The Shepaug -- Now and Then
Curtis S. Read is the President of Hydro Technologies, Inc., a CT Certified Environmental Testing Laboratory in New Milford. He is also Chairman of the Litchfield County Soil and Water Conservation District. He is past Chairman and twelve-year member of the Bridgewater Conservation and Inland Wetlands Commission. Mr. Read serves on the Board of Weantinogue Heritage Land Trust.
This article contains a portion of a presentation made for the Washington Garden Club on October 4, 1998 at the Gunn Memorial Library.
See also: Timeline.
By Curtis S. Read
The PresentImagine yourself as a time traveler perched somewhere above the Shepaug watershed. The middle of this 133 square mile region may be on top of Mt. Rat. You can see up north past Goshen where little streams course down from the heights of 1,668 foot Ivy Mountain, through Tyler, Woodbridge and Bantam Lakes, and wind southward through Washington and Roxbury to the confluence with the former Housatonic River, now impounded in a green algae lake just 200 feet above sea level.

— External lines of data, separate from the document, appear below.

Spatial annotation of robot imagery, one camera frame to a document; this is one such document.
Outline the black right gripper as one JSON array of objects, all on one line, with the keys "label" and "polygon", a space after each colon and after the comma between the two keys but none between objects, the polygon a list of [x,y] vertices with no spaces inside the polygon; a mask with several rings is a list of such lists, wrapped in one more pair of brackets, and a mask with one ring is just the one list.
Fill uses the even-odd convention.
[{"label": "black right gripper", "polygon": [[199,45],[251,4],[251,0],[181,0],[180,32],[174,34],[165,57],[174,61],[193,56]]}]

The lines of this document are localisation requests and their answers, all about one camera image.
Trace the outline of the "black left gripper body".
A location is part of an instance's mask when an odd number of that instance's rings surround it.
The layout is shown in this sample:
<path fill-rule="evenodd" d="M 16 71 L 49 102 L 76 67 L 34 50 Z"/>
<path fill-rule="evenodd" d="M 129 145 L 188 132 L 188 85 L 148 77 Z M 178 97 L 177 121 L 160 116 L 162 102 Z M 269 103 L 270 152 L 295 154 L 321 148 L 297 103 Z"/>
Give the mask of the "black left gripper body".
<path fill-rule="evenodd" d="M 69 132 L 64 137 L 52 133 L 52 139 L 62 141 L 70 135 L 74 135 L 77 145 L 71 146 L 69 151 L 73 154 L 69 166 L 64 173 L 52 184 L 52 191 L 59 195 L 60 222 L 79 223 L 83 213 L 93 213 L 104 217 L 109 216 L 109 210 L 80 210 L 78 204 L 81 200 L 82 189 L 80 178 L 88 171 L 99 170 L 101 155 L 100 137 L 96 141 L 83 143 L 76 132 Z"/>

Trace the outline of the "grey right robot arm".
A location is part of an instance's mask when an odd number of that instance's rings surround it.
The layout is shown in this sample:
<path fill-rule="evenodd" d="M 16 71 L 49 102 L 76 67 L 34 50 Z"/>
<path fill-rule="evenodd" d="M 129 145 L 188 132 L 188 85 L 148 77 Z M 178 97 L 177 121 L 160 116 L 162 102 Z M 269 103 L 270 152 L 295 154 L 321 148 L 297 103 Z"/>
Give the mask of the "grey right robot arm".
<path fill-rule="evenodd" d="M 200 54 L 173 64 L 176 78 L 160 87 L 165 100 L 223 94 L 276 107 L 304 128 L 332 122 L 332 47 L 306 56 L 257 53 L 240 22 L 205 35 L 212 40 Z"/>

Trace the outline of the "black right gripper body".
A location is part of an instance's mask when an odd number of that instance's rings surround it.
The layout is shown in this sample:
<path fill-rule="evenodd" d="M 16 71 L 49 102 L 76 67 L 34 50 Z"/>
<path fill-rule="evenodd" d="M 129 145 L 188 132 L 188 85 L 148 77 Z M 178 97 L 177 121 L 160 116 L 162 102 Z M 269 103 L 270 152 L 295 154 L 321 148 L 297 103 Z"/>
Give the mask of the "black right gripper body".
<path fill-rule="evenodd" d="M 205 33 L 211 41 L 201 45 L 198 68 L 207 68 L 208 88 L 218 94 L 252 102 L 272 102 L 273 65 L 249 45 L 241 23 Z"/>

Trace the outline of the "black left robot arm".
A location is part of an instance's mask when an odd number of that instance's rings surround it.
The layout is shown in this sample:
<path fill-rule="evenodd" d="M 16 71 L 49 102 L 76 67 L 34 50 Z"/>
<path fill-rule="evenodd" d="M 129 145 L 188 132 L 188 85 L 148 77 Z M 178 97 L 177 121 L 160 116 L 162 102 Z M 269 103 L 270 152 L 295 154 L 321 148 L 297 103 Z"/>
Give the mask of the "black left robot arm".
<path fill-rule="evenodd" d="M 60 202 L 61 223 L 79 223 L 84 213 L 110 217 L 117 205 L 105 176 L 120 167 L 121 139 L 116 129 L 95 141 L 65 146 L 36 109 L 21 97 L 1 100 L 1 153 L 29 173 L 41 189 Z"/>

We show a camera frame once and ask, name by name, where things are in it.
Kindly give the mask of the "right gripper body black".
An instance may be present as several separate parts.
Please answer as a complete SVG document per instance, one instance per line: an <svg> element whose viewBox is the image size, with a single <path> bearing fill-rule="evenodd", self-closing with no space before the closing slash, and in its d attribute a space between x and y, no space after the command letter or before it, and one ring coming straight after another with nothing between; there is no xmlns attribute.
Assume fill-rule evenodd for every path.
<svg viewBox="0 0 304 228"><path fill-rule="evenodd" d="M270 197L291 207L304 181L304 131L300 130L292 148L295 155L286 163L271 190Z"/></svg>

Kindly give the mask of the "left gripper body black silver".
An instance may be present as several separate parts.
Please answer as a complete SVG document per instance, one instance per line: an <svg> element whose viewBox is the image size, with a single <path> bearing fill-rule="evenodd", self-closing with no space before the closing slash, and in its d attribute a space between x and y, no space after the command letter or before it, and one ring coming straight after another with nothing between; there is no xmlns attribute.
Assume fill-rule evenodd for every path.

You can see the controversial Shepaug and Cairns reservoirs sap the strength of the northern flows. Below you is the Bantam River flowing down from the northeast. Litchfield influences this branch with its road drains and sewage effluent. Looking south, down the valley, you see preserved hillside farmland, Hidden Valley and the ancient Clam Shell of Steep Rock.
The Shepaug beckons us to ponder: Can our River be better? Can it be environmentally healthier in the future? Does it have a spirit which affects those of us who know its course and moods? Can we help bind its wounds? Can our appreciation of its unique beauty galvanize us to make amends for its mistreatment?
The PastRivers are good allegories for the passage of time. Let us look back to the Shepaug's recent and distant past to judge how we have treated and mistreated our cherished Shepaug River.
Traveling back about 250 million years in time, the drifting continents of "Proto North America" and "Proto Africa" formed a Pre-Cambrian sandwich around old "Avalonia" and the "Iapetos Ocean". This great tectonic crunch forced about 3000 miles of ocean floor and islands of lost Avalonia to be folded into the earth below or thrust upward onto the land. "Cameron's Line", now inactive, was a major fault line of this process and it now defines much of the western boundary of the Shepaug watershed.
Imagine Mt. Rat as lofty as the Himalayas. Eventually, the "proto" continents fracture and part to form the Atlantic Ocean. Then the slow, relentless process of erosion by wind, rain and cold begins. Some granites and schist are tough enough to become the ribs of our now gentler landscape. Although geologists are uncertain why or how many ice sheets have come and gone, the last one was estimated to be 5-10,000 feet thick and melted away approximately 10,000 years ago. Just a wink in geologic time.
The continental glacier smoothes the hills and grinds the native rocks into our Charlton, Paxton, Hollis and other glacial till soils. It moves rocks south, distributing them across the land. Raging meltwater eventually carves a path of least resistance through vertically tilted rock strata, exploiting weaker rock formations, folds and bedrock cracks, establishing the Shepaug's present course. The Clam Shell demonstrates the unique and twisted path water and gravity devise to get through the unusual complexity of nature's rock foundations.
Traveling forward in time, Native Americans, who give the river its name, appear to the first settlers as wild as the surrounding land as they climb the hill from Woodbury and cross the watershed divide into the Shepaug wilderness.
The settlers cut the virgin trees to supply heat, timber for building, charcoal and to clear land for farming. They plow and graze the fragile hillside soils. Mill wheels turn to process newly-cut timber, wool, grains and iron. Washington Depot develops as an industrial town, flushing its waste downstream.
After the Civil War, the Shepaug Railroad pushes north from Hawleyville to Litchfield hauling freight and passengers, opening the area to further settlement.
Man's degradation of the Shepaug River continues through the great flood of 1955 and the passing of the railroad, and it persists on into the present day.
Return to the PresentToday the Shepaug is a branching network of tributaries with some wild and romantic names: Marshepaug River, Moosehorn Brook, Bee Brook, Hop Brook, Fox Brook and Sucker Brook. The upper reaches of these tributaries are fed by bogs like Battle Swamp and Bear Swamp. Yet the current water supply is inadequate to maintain a healthy river. Today the Shepaug's very existence is threatened by thermal pollution and outright drought.
It has not taken man long to "tame" these magnificent wilds and waters. Will we act responsibly, as conscientious stewards of a precious and vulnerable natural resource or, despite our growing intellectual and environmental awareness, will we allow monetary gain to cloud our actions and desecrate the Shepaug. Armed with knowledge, heart and resolve, we share a rare opportunity to make the right choice: Save the Shepaug!